Patient Characteristics:


Age:
 Not specified

Performance status:
 Not specified

Life expectancy:
 Not specified

Hematopoietic:
 Not specified

Hepatic:
 Not specified

Renal:
 Not specified

Other:
 No other concurrent medical illness that would preclude study

Expected Enrollment

A total of 35 patients will be accrued for this study.

Outline

This is a randomized study. Patients are stratified according to preparative 
regimen (high dose chemotherapy versus cyclophosphamide and total body 
radiotherapy). Patients are randomized into one of two treatment arms.
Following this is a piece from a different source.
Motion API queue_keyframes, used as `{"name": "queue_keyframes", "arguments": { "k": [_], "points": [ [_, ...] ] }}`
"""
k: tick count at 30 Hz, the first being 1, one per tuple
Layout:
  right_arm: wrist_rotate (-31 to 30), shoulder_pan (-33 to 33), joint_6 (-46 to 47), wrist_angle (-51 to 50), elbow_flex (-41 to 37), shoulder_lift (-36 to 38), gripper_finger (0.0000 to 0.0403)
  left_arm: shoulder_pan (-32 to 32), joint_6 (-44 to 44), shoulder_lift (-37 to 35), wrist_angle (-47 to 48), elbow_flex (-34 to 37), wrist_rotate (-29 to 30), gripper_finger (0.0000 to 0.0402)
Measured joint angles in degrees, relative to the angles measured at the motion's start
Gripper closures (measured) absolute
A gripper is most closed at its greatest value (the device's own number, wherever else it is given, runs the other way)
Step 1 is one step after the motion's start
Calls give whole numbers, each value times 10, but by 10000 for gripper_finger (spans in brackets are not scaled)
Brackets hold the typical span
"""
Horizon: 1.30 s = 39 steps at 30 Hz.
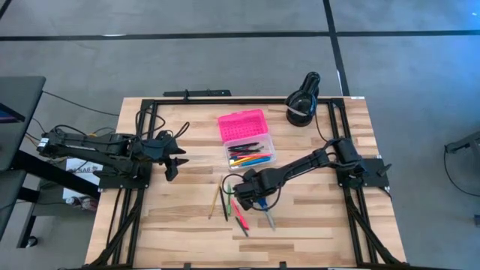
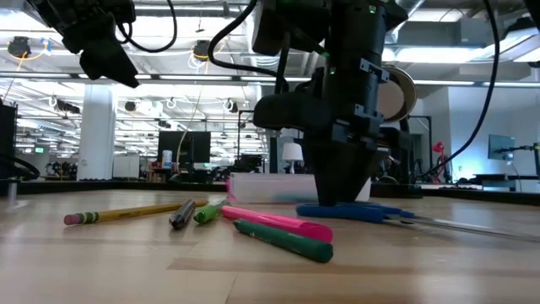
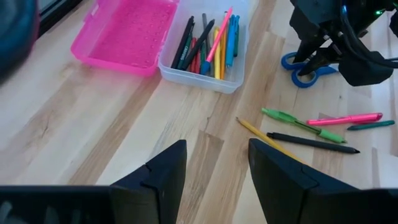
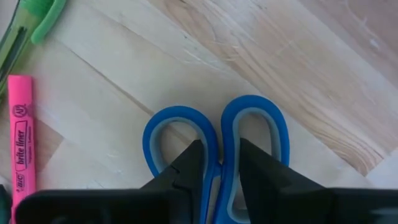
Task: Pick & place school supplies into a supply box
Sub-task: Put the blue scissors into the pink supply box
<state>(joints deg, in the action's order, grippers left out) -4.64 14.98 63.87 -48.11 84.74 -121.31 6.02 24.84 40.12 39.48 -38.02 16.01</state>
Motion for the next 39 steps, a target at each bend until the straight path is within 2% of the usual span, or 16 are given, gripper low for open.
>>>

All patients undergo a conditioning regimen consisting of cyclophosphamide 
daily on days -6 and -5 and total body radiotherapy on day -4 through -1, or 
high dose chemotherapy per transplantation protocol.

Arm I: Patients receive oral captopril 2 to 3 times daily beginning on the 
first day of the conditioning regimen and continuing until day 100 post 
autologous bone marrow or stem cell transplantation.
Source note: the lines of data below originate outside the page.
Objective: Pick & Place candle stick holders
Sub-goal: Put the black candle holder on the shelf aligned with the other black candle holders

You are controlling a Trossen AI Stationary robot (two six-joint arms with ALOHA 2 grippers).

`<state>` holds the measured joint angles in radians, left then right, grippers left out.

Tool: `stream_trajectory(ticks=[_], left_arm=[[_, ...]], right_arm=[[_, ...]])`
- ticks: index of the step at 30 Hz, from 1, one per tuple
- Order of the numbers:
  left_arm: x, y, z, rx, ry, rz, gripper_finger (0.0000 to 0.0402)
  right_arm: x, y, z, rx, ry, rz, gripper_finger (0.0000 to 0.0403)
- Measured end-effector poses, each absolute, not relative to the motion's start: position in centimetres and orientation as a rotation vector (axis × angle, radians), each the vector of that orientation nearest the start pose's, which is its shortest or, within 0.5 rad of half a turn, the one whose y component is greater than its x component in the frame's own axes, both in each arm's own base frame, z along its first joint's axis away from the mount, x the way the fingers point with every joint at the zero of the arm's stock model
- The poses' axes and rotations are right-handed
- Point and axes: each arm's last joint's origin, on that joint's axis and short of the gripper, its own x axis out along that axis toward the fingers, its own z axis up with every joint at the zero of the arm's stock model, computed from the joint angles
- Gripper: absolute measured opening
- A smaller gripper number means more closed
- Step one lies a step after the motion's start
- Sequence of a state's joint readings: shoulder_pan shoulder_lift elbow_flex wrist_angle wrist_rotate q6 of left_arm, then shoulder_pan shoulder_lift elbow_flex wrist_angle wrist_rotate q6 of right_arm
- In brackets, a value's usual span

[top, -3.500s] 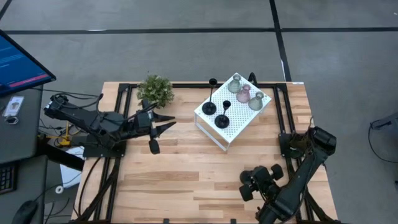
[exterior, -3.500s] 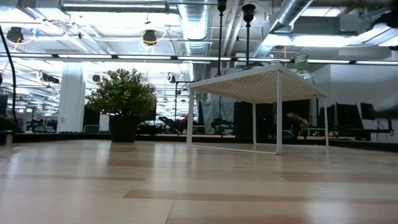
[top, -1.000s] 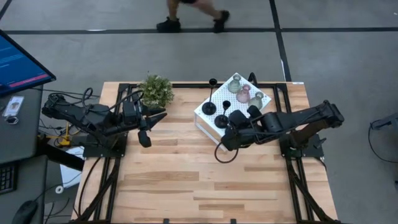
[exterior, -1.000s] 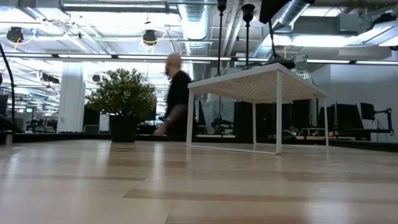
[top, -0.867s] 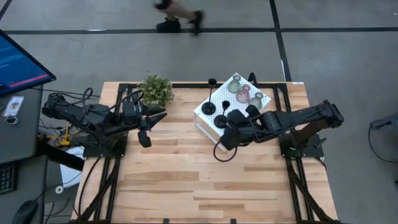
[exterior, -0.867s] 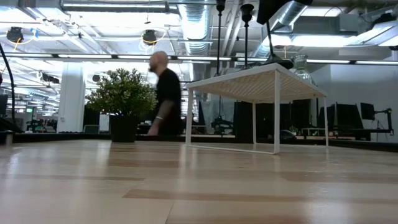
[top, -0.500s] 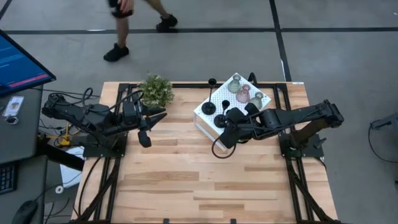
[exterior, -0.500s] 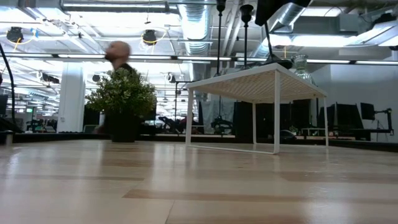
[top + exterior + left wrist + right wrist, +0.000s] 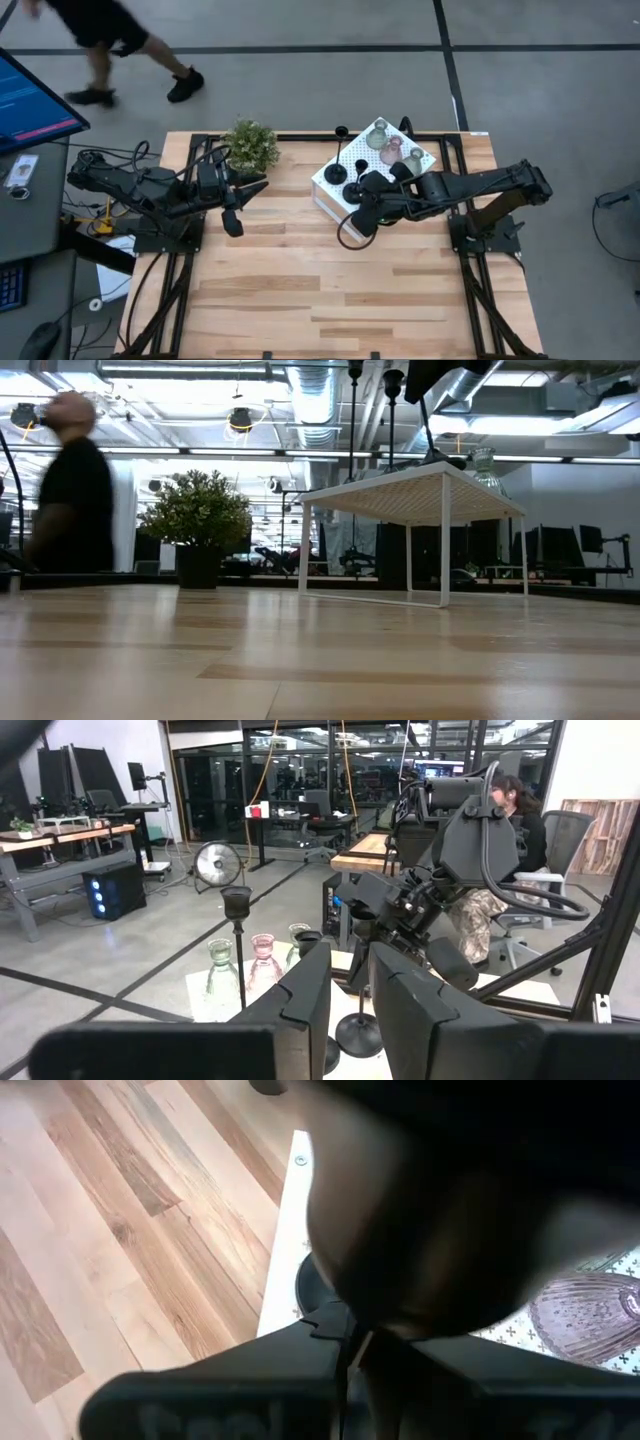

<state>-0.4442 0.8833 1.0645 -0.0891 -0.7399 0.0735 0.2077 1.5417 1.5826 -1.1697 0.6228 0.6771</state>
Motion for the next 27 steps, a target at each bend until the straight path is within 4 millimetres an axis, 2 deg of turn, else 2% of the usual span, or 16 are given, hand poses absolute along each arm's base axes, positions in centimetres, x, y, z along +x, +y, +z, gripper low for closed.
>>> stream_trajectory(ticks=[6, 11, 18, 22, 24, 27], left_arm=[[16.3, -5.6, 41.9, 0.021, -0.066, 0.298, 0.0072], [16.3, -5.6, 41.9, 0.021, -0.066, 0.298, 0.0072], [16.3, -5.6, 41.9, 0.021, -0.066, 0.298, 0.0072], [16.3, -5.6, 41.9, 0.02, -0.066, 0.298, 0.0072], [16.3, -5.6, 41.9, 0.02, -0.066, 0.298, 0.0072], [16.3, -5.6, 41.9, 0.019, -0.066, 0.298, 0.0072]], right_arm=[[29.0, 4.4, 35.5, 0.132, 0.855, -0.681, 0.0005], [28.2, 4.1, 36.4, 0.121, 0.822, -0.688, 0.0005], [24.7, 4.6, 39.0, 0.134, 0.735, -0.668, 0.0005], [22.7, 5.5, 40.2, 0.132, 0.654, -0.66, 0.0005], [21.6, 6.0, 39.9, 0.148, 0.617, -0.67, 0.0005], [20.1, 6.6, 38.1, 0.188, 0.598, -0.684, 0.0005]])
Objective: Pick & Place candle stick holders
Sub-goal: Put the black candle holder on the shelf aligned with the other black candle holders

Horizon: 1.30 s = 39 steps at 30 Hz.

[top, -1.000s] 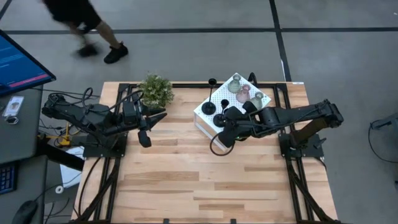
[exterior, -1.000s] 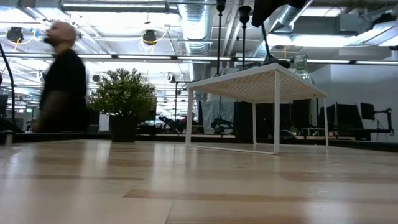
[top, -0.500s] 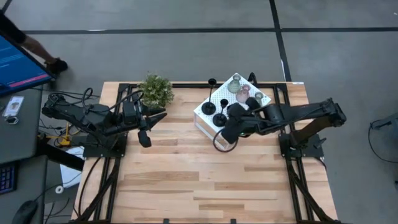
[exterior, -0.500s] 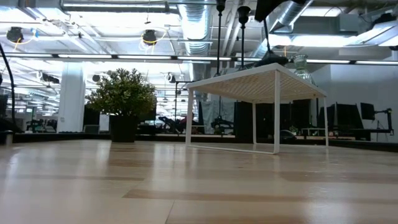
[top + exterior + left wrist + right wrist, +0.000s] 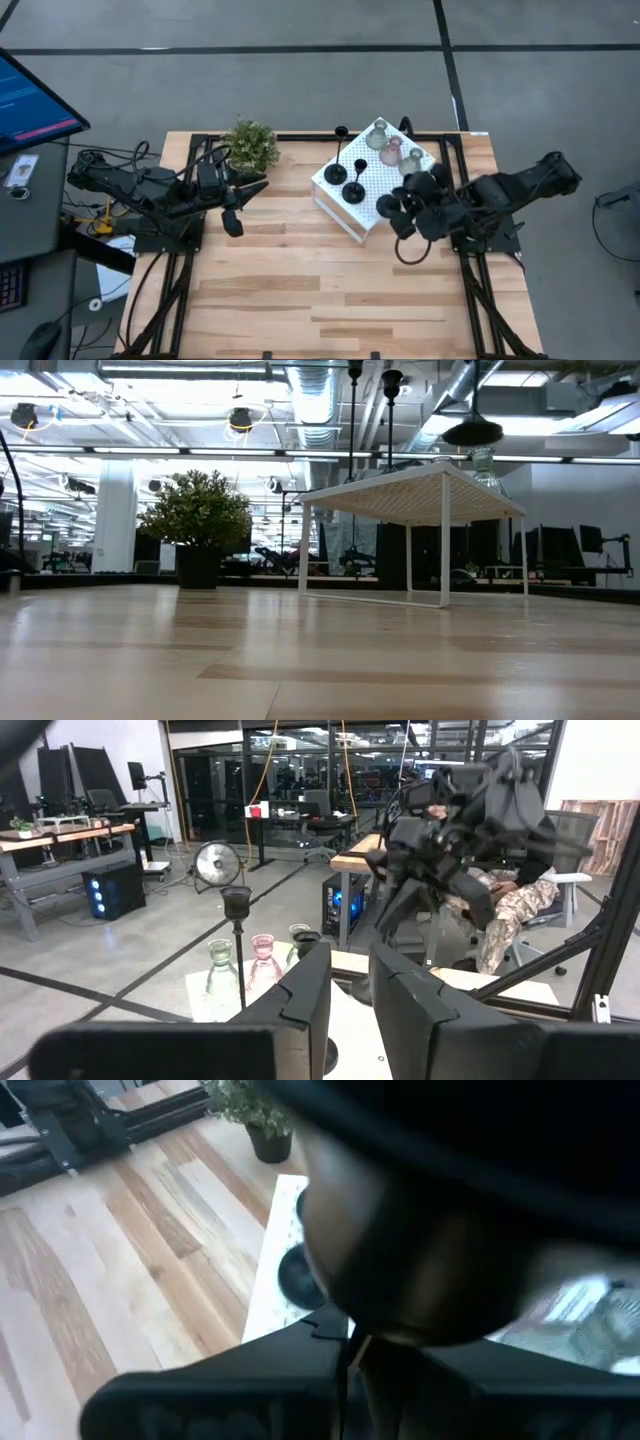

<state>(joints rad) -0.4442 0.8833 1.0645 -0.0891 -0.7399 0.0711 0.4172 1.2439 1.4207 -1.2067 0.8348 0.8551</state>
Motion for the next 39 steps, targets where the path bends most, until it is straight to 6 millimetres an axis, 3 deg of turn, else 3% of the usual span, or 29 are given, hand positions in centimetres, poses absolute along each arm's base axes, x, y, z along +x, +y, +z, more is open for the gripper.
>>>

Arm II: Patients receive no captopril while undergoing conditioning therapy. 

Patients are followed at 6 months.

Trial Contact Information

Trial Lead Organizations

Robert H. Lurie Comprehensive Cancer Center at Northwestern University

Leo Gordon, MD, Protocol chair
Ph: 312-695-4546
Email: l-gordon@northwestern.edu

Registry Information

Official Title		Phase III Study of Captopril in Patients Undergoing Autologous Bone Marrow/Stem Cell Transplantation

Trial Start Date		1999-10-28

Registered in ClinicalTrials.gov		NCT00004230

Date Submitted to PDQ		1999-12-13

Information Last Verified		2007-07-11

NCI Grant/Contract Number		P30-CA60553

Note: The purpose of most clinical trials listed in this database is to test new cancer treatments, or new methods of diagnosing, screening, or preventing cancer. Because all potentially harmful side effects are not known before a trial is conducted, dose and schedule modifications may be required for participants if they develop side effects from the treatment or test. The therapy or test described in this clinical trial is intended for use by clinical oncologists in carefully structured settings, and may not prove to be more effective than standard treatment. A responsible investigator associated with this clinical trial should be consulted before using this protocol.